The child initiated care system produced utilization patterns mirroring
those of adults in prepaid health maintenance organizations. Seventeen
percent of the children made no visits to the nurse during the two year
period, while approximately 15 percent accounted for more than half of
all visits — a pattern not associated with any particular level of medical
problems.
The study also suggested certain shared characteristics among frequent
users, the significance of which would be amplified when Charles Lewis
followed up with the same population more than a decade later. All but
two of the 75 subjects who had made frequent visits as children were not
experiencing medically diagnosable symptoms when they reported to the nurse’s
office. However, these children tended to see themselves as being more
vulnerable to disease than their peers — and, perhaps not incidentally,
tended to suffer from measurably poor self esteem.
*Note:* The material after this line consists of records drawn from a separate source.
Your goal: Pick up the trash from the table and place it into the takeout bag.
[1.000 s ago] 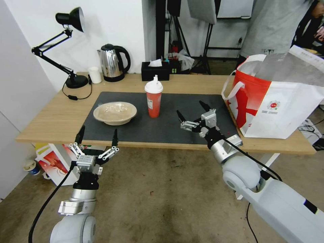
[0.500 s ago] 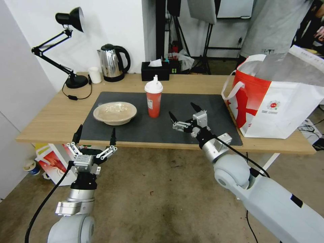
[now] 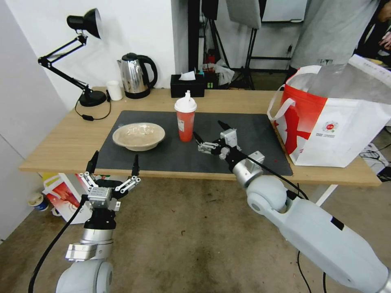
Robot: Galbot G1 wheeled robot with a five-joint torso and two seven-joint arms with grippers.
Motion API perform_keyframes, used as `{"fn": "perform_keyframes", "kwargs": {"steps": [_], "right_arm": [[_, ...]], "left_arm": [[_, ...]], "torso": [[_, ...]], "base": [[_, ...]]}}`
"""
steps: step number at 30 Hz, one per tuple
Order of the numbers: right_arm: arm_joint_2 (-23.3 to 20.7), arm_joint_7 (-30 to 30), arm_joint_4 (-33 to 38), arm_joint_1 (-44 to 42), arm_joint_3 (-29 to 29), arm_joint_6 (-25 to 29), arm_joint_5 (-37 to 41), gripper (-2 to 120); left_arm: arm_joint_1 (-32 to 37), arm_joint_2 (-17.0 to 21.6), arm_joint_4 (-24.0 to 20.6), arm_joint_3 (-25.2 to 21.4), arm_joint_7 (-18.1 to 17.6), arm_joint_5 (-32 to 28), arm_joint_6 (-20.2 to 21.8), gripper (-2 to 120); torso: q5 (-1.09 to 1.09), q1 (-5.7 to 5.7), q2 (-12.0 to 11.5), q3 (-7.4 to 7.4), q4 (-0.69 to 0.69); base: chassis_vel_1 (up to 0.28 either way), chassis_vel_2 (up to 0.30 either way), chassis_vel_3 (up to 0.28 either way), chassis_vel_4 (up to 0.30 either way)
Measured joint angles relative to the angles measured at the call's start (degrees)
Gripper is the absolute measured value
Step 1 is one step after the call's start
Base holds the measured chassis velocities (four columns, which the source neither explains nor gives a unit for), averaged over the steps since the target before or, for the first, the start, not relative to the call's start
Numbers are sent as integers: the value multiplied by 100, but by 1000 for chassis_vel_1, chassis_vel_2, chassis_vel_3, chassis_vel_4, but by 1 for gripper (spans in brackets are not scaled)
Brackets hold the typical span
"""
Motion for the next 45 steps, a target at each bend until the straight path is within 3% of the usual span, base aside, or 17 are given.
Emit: {"fn": "perform_keyframes", "kwargs": {"steps": [45], "right_arm": [[957,-373,-1901,891,-362,128,20,100]], "left_arm": [[-62,6,101,-17,3,4,-17,100]], "torso": [[0,-1,0,0,0]], "base": [[0,0,0,0]]}}
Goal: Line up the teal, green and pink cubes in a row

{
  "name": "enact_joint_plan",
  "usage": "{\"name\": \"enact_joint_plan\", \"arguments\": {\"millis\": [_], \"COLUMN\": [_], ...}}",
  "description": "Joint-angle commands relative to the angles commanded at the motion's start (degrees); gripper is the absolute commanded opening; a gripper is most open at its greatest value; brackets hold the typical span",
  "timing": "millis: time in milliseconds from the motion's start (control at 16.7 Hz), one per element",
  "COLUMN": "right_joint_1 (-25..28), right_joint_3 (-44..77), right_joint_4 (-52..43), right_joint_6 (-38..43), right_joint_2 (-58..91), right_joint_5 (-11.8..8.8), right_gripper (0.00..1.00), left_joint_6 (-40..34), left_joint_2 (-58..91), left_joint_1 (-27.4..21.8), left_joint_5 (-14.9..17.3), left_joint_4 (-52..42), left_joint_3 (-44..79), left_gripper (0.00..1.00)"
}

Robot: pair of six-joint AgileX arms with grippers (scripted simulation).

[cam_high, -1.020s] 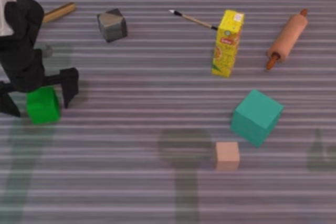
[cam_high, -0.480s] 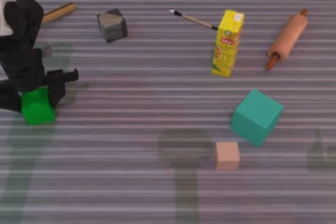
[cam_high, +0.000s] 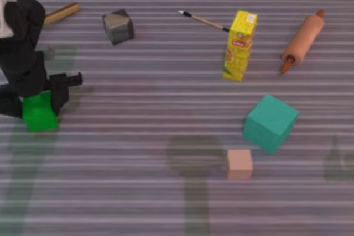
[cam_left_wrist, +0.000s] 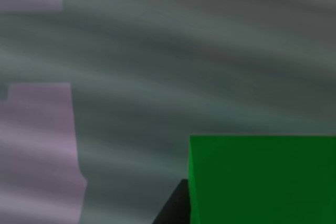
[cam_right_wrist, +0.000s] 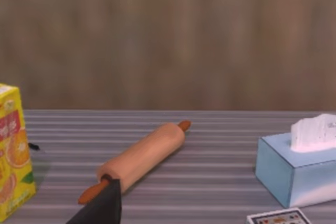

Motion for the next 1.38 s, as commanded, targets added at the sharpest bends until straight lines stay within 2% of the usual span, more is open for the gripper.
{"name": "enact_joint_plan", "arguments": {"millis": [240, 660, 1020, 1200, 1380], "right_joint_1": [0.00, 0.00, 0.00, 0.00, 0.00], "right_joint_3": [0.00, 0.00, 0.00, 0.00, 0.00], "right_joint_4": [0.00, 0.00, 0.00, 0.00, 0.00], "right_joint_6": [0.00, 0.00, 0.00, 0.00, 0.00], "right_joint_2": [0.00, 0.00, 0.00, 0.00, 0.00], "right_joint_5": [0.00, 0.00, 0.00, 0.00, 0.00], "right_gripper": [1.00, 1.00, 1.00, 1.00, 1.00], "left_joint_6": [0.26, 0.13, -0.58, -5.22, -12.74], "left_joint_2": [-1.77, -6.57, -6.43, -5.06, -3.44], "left_joint_1": [0.00, 0.95, -0.13, -5.93, -17.09], "left_joint_5": [-0.30, -0.38, -0.40, -0.38, -0.44], "left_joint_4": [-1.65, -14.05, -14.60, -16.08, -18.19], "left_joint_3": [1.10, 8.62, 9.21, 11.53, 14.72], "left_gripper": [0.00, 0.00, 0.00, 0.00, 0.00]}}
Moreover, the two most
common reasons for visits were headaches and stomachaches, often related
to emotional discomfort traceable to classroom experiences. “The children
were able to properly identify the cause of their problems,” Lewis explains.
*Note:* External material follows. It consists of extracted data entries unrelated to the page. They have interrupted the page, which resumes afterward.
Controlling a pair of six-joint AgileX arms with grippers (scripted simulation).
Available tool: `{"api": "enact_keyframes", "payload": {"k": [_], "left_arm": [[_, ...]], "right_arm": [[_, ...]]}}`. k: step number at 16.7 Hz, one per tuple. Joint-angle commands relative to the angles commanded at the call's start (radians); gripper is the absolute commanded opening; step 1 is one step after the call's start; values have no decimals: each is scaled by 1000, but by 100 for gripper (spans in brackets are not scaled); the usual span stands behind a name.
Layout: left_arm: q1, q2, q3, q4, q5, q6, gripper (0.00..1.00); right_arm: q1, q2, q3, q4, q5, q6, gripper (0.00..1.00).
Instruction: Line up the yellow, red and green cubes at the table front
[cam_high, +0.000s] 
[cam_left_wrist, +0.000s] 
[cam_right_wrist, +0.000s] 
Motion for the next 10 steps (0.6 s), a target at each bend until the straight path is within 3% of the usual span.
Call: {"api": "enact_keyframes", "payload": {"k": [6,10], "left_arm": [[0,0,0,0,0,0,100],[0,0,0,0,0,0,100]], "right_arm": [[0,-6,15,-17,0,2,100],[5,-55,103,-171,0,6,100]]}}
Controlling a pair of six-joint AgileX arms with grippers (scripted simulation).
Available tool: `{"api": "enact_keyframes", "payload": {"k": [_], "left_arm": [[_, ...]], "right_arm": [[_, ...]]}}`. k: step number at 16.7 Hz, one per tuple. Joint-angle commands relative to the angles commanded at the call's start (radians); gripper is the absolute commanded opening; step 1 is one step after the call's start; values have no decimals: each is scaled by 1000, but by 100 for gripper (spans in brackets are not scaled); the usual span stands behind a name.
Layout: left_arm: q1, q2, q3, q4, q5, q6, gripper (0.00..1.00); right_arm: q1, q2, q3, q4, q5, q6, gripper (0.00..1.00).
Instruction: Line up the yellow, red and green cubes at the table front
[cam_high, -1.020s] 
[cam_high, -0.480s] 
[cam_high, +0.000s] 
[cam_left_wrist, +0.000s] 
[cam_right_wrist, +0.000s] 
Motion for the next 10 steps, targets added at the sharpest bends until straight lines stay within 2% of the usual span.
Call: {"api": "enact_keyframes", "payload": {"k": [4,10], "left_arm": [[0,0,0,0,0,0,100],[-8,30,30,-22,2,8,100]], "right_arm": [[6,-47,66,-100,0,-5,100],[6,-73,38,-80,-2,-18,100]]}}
“They would tell the nurse, ‘I have a new math headache.’ They would typically
choose to lie down and rest for a while, then go back to the environment
that had produced the problem.”
In 1986, Lewis’ group conducted the follow up study in which more than
80 percent of the patients in the original groups were located and interviewed.
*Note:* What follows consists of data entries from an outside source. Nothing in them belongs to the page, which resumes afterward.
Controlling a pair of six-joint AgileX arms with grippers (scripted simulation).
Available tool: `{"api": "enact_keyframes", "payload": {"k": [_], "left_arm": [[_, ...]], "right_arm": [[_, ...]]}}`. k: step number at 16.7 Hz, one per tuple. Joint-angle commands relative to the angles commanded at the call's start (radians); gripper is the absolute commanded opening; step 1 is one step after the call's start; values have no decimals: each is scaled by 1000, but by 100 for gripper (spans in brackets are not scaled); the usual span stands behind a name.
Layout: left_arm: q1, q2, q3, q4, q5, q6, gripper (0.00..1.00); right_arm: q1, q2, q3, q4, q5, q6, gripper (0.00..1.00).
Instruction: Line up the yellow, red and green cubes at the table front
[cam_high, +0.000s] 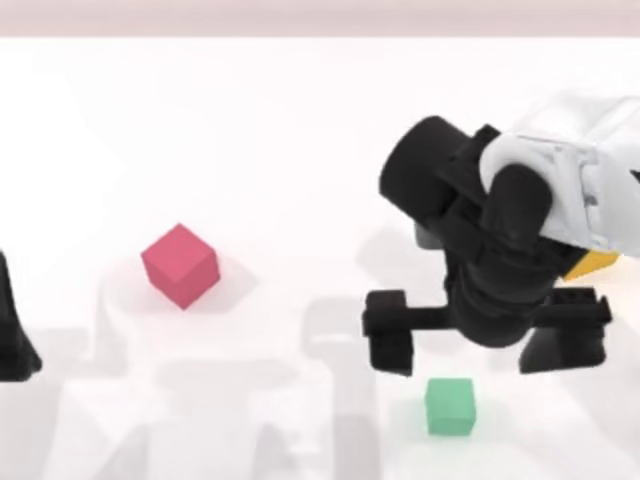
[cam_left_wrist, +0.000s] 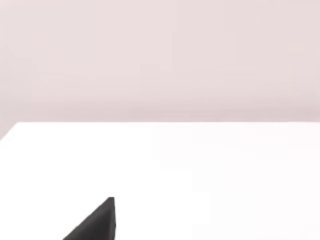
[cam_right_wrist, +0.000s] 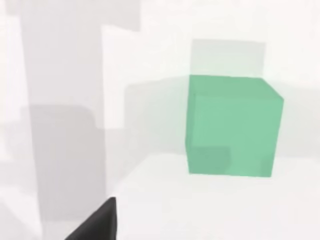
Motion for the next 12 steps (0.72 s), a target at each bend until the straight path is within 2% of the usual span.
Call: {"api": "enact_keyframes", "payload": {"k": [6,9,12], "left_arm": [[-65,347,313,-215,2,73,100],[-110,654,541,-377,0,127,100],[-159,989,778,-556,-1,185,100]], "right_arm": [[-7,-319,-248,181,-10,-125,100],[-58,-594,-449,326,-18,-228,100],[-148,-886,-666,483,-27,-343,100]]}}
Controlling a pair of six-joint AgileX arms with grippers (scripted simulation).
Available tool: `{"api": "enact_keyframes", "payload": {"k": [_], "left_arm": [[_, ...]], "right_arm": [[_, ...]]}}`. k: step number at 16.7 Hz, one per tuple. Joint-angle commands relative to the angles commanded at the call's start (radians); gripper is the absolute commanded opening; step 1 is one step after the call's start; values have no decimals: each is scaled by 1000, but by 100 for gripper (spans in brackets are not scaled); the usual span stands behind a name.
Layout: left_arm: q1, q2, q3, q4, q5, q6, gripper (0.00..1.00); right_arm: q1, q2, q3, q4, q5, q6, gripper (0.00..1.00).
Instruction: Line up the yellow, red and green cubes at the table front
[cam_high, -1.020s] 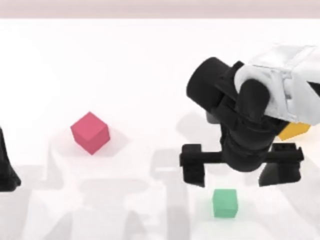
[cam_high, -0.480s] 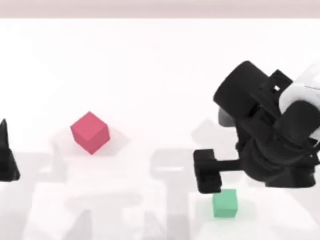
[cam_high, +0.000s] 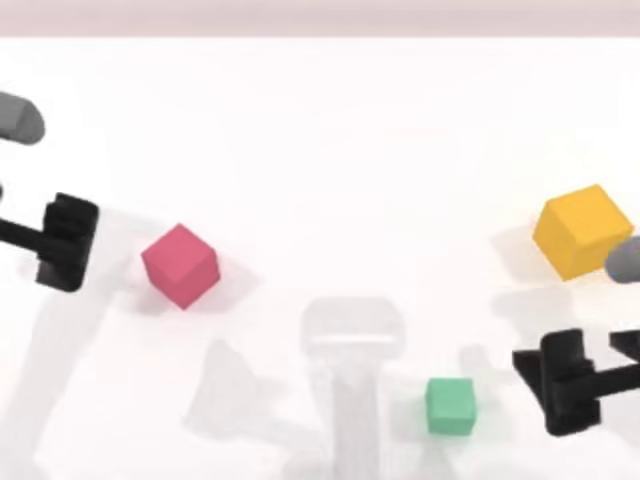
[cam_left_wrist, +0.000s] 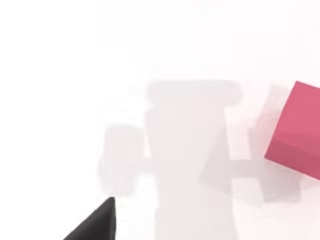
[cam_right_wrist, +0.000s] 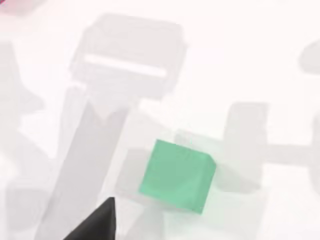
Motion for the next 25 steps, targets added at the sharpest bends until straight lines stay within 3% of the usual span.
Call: {"api": "enact_keyframes", "payload": {"k": [7,13,21,25], "left_arm": [[-108,648,506,-377,3,123,100],[-164,980,789,-560,2,188,100],[-168,1028,828,-581,1,197,100],[-171,1066,753,-468,2,200,100]], "right_arm": [[-321,-536,-406,345,-5,-257,100],[-569,-789,-556,542,4,-390,100],[-613,-824,-574,573,6,-409,100],[-613,-824,-574,573,6,-409,100]]}}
Of these 260 young persons, 71 percent later responded to a questionnaire.
Those who had been frequent visitors to the school nurse during the first
study were, almost without exception, frequent visitors to physicians as
young adults. Most of them were still complaining about headaches and stomachaches
— now accompanied by symptoms of depression.
The most profound result of the follow up, hinted at in the original
study’s findings, was a significant association between frequent care as
children and academic problems as young adults. More than half of the frequent-care-users
in the original group had failed to complete high school, or had not attended
— or had dropped out of — college, compared with only 20 percent of their
infrequently using peers.
Lewis conducted a similar study with a low income population of children
at a Pomona, CA, elementary school from 1974 ’75 and found the same patterns.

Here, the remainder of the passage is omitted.